Your objective — Gather, from the data below, each line in which the word "noun" occurs.

Data provided —
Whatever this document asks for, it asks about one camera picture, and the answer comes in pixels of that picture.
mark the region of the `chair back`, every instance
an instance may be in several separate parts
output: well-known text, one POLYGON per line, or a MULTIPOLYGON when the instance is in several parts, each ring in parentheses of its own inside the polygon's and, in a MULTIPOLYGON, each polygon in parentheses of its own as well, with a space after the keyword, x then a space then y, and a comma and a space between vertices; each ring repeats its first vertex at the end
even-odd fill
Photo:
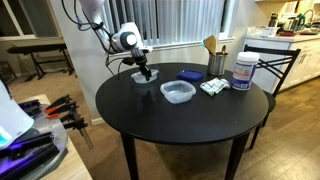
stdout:
POLYGON ((279 82, 276 85, 274 92, 272 93, 272 96, 276 97, 290 69, 292 68, 297 57, 299 56, 301 49, 297 49, 297 50, 267 49, 267 48, 260 48, 260 47, 252 47, 246 44, 244 47, 244 52, 247 52, 247 51, 270 54, 270 55, 281 55, 281 57, 283 56, 283 58, 268 59, 268 60, 262 60, 260 58, 256 67, 257 69, 259 68, 266 69, 267 71, 269 71, 279 79, 279 82), (284 68, 281 66, 281 68, 279 69, 278 68, 279 65, 283 65, 283 64, 288 64, 288 66, 284 68))

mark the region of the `white bottle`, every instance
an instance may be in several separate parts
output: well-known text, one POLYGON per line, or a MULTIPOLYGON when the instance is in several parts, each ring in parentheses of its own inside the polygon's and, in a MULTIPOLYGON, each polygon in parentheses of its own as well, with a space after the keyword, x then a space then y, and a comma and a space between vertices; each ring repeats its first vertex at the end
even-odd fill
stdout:
POLYGON ((237 90, 249 90, 252 77, 256 70, 260 54, 254 52, 240 52, 233 71, 231 86, 237 90))

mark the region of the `tabletop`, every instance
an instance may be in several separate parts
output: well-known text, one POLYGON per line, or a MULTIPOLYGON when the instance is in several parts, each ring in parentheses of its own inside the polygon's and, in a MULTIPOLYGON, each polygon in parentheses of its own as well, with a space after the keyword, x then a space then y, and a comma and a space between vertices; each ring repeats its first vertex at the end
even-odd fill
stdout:
MULTIPOLYGON (((149 65, 159 70, 155 81, 137 84, 131 74, 137 68, 120 73, 104 82, 96 94, 97 109, 114 129, 135 138, 163 144, 204 144, 233 139, 255 128, 267 113, 268 102, 255 84, 250 90, 224 89, 211 97, 200 84, 214 76, 206 74, 207 66, 191 63, 149 65), (177 80, 184 69, 204 73, 200 81, 190 82, 196 94, 190 101, 171 104, 161 93, 163 83, 177 80)), ((229 82, 232 73, 223 77, 229 82)))

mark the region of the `white cabinet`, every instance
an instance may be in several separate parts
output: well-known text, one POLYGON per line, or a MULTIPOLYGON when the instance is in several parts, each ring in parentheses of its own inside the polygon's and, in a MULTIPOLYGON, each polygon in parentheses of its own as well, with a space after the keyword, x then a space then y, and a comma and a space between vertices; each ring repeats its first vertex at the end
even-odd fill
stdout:
MULTIPOLYGON (((299 84, 310 78, 320 75, 320 39, 304 40, 300 42, 286 42, 263 39, 245 39, 245 43, 249 46, 271 48, 271 49, 284 49, 284 50, 296 50, 301 49, 301 52, 293 64, 286 80, 281 86, 280 90, 286 89, 293 85, 299 84)), ((275 58, 275 56, 262 55, 261 59, 268 61, 268 59, 280 59, 281 57, 275 58)), ((282 65, 280 69, 287 67, 288 65, 282 65)), ((275 84, 278 82, 276 78, 270 72, 264 69, 256 70, 253 80, 260 88, 265 91, 273 92, 275 84)))
POLYGON ((319 76, 320 75, 320 48, 314 51, 314 61, 316 63, 313 70, 313 76, 319 76))
POLYGON ((315 77, 319 60, 320 40, 292 43, 290 49, 301 49, 300 55, 290 70, 283 88, 290 87, 315 77))

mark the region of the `window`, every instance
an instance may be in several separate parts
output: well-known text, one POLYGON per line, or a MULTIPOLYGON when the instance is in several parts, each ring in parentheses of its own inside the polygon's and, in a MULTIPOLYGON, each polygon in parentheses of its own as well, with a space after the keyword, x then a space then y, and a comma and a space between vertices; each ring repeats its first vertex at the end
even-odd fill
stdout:
POLYGON ((199 42, 210 35, 232 36, 231 18, 237 0, 106 0, 102 17, 117 32, 135 22, 146 45, 199 42))
POLYGON ((0 0, 0 39, 58 36, 47 0, 0 0))

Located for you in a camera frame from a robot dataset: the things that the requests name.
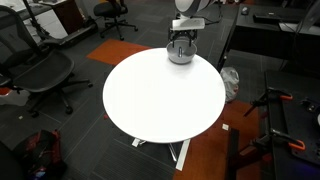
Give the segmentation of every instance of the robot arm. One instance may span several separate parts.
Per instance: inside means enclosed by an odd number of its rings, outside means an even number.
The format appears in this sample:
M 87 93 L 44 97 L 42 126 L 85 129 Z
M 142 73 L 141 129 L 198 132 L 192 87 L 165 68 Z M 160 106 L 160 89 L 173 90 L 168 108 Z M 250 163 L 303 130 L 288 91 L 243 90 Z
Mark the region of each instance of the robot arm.
M 180 18 L 173 20 L 172 28 L 169 29 L 169 40 L 173 42 L 173 46 L 179 37 L 188 38 L 191 46 L 191 41 L 197 38 L 197 29 L 204 29 L 205 26 L 203 18 L 192 18 L 192 16 L 213 2 L 214 0 L 175 0 Z
M 213 2 L 214 0 L 175 0 L 176 8 L 182 17 L 191 17 Z

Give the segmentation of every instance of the mesh chair back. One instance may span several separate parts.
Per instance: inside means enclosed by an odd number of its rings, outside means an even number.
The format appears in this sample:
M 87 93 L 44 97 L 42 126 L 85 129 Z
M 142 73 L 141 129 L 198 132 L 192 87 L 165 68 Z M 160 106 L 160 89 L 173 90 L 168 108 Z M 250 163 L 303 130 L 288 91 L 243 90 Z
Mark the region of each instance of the mesh chair back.
M 41 51 L 19 14 L 0 6 L 0 74 L 11 77 L 10 69 L 25 63 L 34 53 Z
M 126 6 L 126 5 L 124 4 L 124 0 L 119 0 L 119 2 L 120 2 L 120 5 L 121 5 L 121 6 Z

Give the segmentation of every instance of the floor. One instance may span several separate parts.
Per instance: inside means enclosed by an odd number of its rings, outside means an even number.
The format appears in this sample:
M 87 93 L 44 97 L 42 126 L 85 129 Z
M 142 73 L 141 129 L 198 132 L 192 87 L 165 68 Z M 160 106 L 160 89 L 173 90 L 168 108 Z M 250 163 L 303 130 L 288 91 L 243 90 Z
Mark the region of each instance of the floor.
M 168 27 L 175 17 L 173 1 L 135 0 L 128 1 L 127 5 L 129 14 L 125 18 L 137 25 L 139 31 L 122 28 L 125 41 L 154 48 L 165 47 L 168 44 Z M 235 5 L 222 6 L 222 21 L 198 32 L 195 41 L 197 54 L 213 66 L 217 64 L 236 12 Z M 218 6 L 212 5 L 198 16 L 215 20 L 218 18 Z M 97 22 L 103 27 L 102 19 Z M 72 115 L 64 113 L 63 103 L 56 95 L 43 104 L 37 118 L 29 116 L 27 107 L 0 106 L 0 140 L 9 148 L 14 148 L 18 142 L 41 129 L 60 130 L 62 155 L 69 166 L 64 176 L 66 180 L 150 179 L 155 174 L 161 174 L 156 179 L 171 179 L 175 164 L 166 146 L 146 144 L 143 148 L 133 148 L 130 145 L 133 138 L 121 132 L 109 119 L 104 119 L 102 87 L 112 66 L 87 59 L 86 55 L 108 38 L 118 39 L 115 29 L 109 31 L 104 39 L 95 33 L 75 46 L 61 50 L 75 61 L 73 78 L 88 78 L 94 84 L 92 88 L 78 85 L 65 89 L 74 109 Z M 256 98 L 263 92 L 264 71 L 277 70 L 281 63 L 279 59 L 231 51 L 225 66 L 234 67 L 239 73 L 236 99 L 250 102 Z M 142 167 L 136 166 L 138 160 Z M 110 164 L 117 164 L 117 167 L 110 168 Z M 152 167 L 154 171 L 146 172 L 143 167 Z

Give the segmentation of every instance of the orange carpet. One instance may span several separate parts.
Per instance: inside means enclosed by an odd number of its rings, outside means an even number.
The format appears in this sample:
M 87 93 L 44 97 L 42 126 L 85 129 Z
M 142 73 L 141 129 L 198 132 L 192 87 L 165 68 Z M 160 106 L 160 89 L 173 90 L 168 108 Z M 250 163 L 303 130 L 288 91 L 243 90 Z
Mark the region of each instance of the orange carpet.
M 150 47 L 115 39 L 108 39 L 89 55 L 87 55 L 87 58 L 115 66 L 132 54 L 147 49 L 150 49 Z
M 176 170 L 174 180 L 223 180 L 225 178 L 226 156 L 229 131 L 222 129 L 222 124 L 228 124 L 229 129 L 240 132 L 239 149 L 258 136 L 258 111 L 254 110 L 248 117 L 243 114 L 250 104 L 233 101 L 225 108 L 207 131 L 191 139 L 183 170 Z M 244 167 L 237 172 L 237 180 L 259 180 L 259 163 Z

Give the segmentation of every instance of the chair armrest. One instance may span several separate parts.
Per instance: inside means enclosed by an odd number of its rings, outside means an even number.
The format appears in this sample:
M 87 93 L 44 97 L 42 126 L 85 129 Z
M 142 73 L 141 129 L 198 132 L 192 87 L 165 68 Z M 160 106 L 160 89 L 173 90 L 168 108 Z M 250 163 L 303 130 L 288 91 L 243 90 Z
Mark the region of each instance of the chair armrest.
M 11 82 L 11 78 L 0 76 L 0 87 L 7 87 Z

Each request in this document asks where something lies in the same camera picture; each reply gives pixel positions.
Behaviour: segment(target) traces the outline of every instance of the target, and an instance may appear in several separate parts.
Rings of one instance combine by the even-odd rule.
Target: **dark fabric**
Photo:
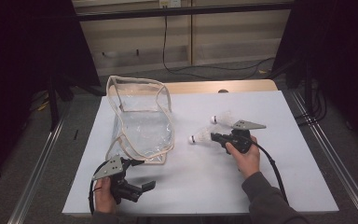
[[[309,223],[284,201],[281,191],[273,188],[260,172],[249,176],[242,189],[251,201],[249,213],[254,224]]]
[[[118,217],[113,214],[95,211],[92,215],[91,224],[118,224]]]

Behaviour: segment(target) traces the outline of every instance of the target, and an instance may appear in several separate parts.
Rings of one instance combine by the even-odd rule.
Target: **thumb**
[[[239,162],[242,158],[242,154],[234,147],[231,143],[226,142],[227,151],[234,157],[234,159]]]

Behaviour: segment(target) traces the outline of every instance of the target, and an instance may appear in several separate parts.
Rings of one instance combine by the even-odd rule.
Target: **transparent plastic bag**
[[[119,154],[145,163],[164,163],[174,145],[171,97],[165,85],[151,79],[111,76],[106,95],[116,114],[106,159]]]

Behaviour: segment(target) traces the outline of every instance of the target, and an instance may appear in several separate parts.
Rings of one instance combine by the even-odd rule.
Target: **white table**
[[[267,125],[252,130],[258,143],[276,161],[287,198],[302,213],[338,211],[280,91],[172,94],[175,147],[164,165],[130,167],[127,180],[140,186],[156,180],[156,188],[138,203],[123,200],[125,216],[237,215],[248,213],[249,200],[241,189],[243,177],[235,161],[219,144],[193,146],[187,138],[210,125],[209,117],[230,110],[235,119]],[[105,98],[96,116],[75,181],[62,212],[90,215],[88,192],[93,172],[104,161],[111,143],[114,112]],[[260,169],[271,185],[276,176],[265,155]]]

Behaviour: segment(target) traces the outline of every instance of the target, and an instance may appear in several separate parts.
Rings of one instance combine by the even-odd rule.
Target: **gray carpet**
[[[219,64],[229,67],[241,67],[254,64],[225,63]],[[268,70],[272,61],[260,65],[259,69]],[[196,73],[201,76],[215,79],[239,79],[251,75],[254,71],[225,71],[212,68],[191,68],[183,73]],[[198,81],[199,77],[187,75],[173,75],[165,70],[127,74],[128,77],[148,77],[163,82],[174,81]],[[261,78],[265,75],[256,73],[252,78]],[[296,104],[285,88],[284,77],[276,80],[277,86],[291,107],[293,114],[300,112]],[[29,207],[24,223],[90,223],[89,218],[68,217],[62,214],[66,197],[75,178],[77,166],[87,144],[90,130],[98,111],[100,99],[83,91],[74,90],[76,97],[70,105],[69,116],[63,124],[61,134],[55,148],[51,153],[48,166],[42,175],[40,185],[37,188],[31,206]],[[0,178],[0,223],[7,223],[10,215],[20,198],[22,190],[34,169],[41,149],[48,138],[49,111],[35,111],[27,127],[22,133],[16,147],[11,152],[4,166],[3,175]],[[338,152],[349,172],[358,184],[358,133],[347,128],[345,118],[337,111],[333,104],[328,102],[328,113],[320,122],[325,134]],[[319,168],[333,197],[335,198],[339,212],[325,215],[307,215],[312,223],[358,223],[358,210],[351,197],[341,184],[335,170],[324,155],[321,147],[308,126],[300,128],[310,150],[317,161]],[[140,218],[138,223],[150,222],[162,223],[251,223],[248,216],[244,217],[152,217],[149,220]],[[123,217],[123,223],[136,223],[136,217]]]

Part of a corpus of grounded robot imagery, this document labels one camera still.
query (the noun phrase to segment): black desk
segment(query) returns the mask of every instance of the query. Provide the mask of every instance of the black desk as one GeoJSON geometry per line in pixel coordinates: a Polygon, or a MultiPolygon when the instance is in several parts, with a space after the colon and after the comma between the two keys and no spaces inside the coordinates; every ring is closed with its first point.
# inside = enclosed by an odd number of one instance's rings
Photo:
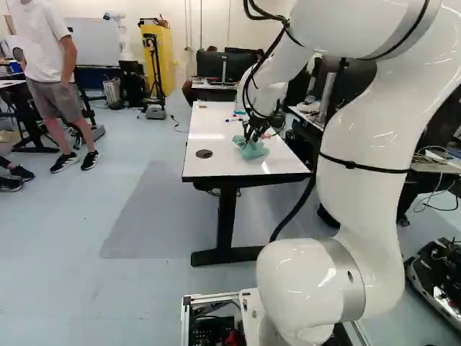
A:
{"type": "Polygon", "coordinates": [[[236,99],[238,85],[209,84],[206,78],[192,82],[197,99],[211,102],[232,102],[236,99]]]}

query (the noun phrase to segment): table leg
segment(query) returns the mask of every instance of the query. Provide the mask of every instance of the table leg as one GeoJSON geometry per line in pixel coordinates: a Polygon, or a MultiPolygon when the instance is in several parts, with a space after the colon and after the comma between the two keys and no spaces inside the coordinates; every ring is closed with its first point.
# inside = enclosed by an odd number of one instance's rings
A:
{"type": "Polygon", "coordinates": [[[236,187],[224,187],[221,189],[216,248],[192,253],[191,265],[193,267],[250,262],[255,261],[258,258],[258,255],[263,247],[232,247],[236,202],[236,187]]]}

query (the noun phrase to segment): man
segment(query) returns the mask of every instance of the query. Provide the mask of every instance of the man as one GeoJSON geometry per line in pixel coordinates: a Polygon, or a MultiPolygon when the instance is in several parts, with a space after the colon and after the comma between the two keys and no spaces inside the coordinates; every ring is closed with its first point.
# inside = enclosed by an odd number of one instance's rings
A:
{"type": "Polygon", "coordinates": [[[63,116],[78,126],[88,145],[81,169],[93,168],[100,155],[73,87],[77,49],[63,18],[49,0],[6,0],[14,28],[23,41],[22,65],[35,106],[63,154],[50,168],[58,173],[79,161],[58,122],[63,116]]]}

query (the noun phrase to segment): black table frame
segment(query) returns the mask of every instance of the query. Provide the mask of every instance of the black table frame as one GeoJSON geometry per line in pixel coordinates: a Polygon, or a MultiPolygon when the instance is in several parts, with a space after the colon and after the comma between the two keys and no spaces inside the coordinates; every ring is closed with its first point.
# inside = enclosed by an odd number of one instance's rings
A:
{"type": "Polygon", "coordinates": [[[191,266],[201,267],[255,261],[264,247],[232,247],[238,189],[301,182],[309,176],[310,172],[237,177],[183,177],[182,182],[193,182],[197,190],[220,189],[216,248],[193,252],[191,266]]]}
{"type": "Polygon", "coordinates": [[[14,105],[14,113],[0,113],[2,117],[15,117],[18,122],[19,134],[21,135],[21,141],[14,144],[12,151],[13,152],[22,152],[22,153],[42,153],[42,154],[55,154],[59,152],[58,148],[51,148],[44,146],[41,140],[41,136],[46,135],[48,131],[44,125],[39,126],[37,124],[37,118],[31,116],[33,110],[31,109],[28,100],[32,99],[26,95],[29,93],[26,83],[21,84],[12,84],[10,86],[4,87],[0,92],[8,92],[9,101],[14,105]],[[28,137],[24,137],[19,123],[23,123],[28,137]],[[28,143],[33,142],[35,146],[26,146],[28,143]]]}

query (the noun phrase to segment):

Solution for this exercise —
query (the noun phrase to segment): black desk
query (the noun phrase to segment): table leg
query (the noun phrase to segment): man
query (the noun phrase to segment): black table frame
query (the noun phrase to segment):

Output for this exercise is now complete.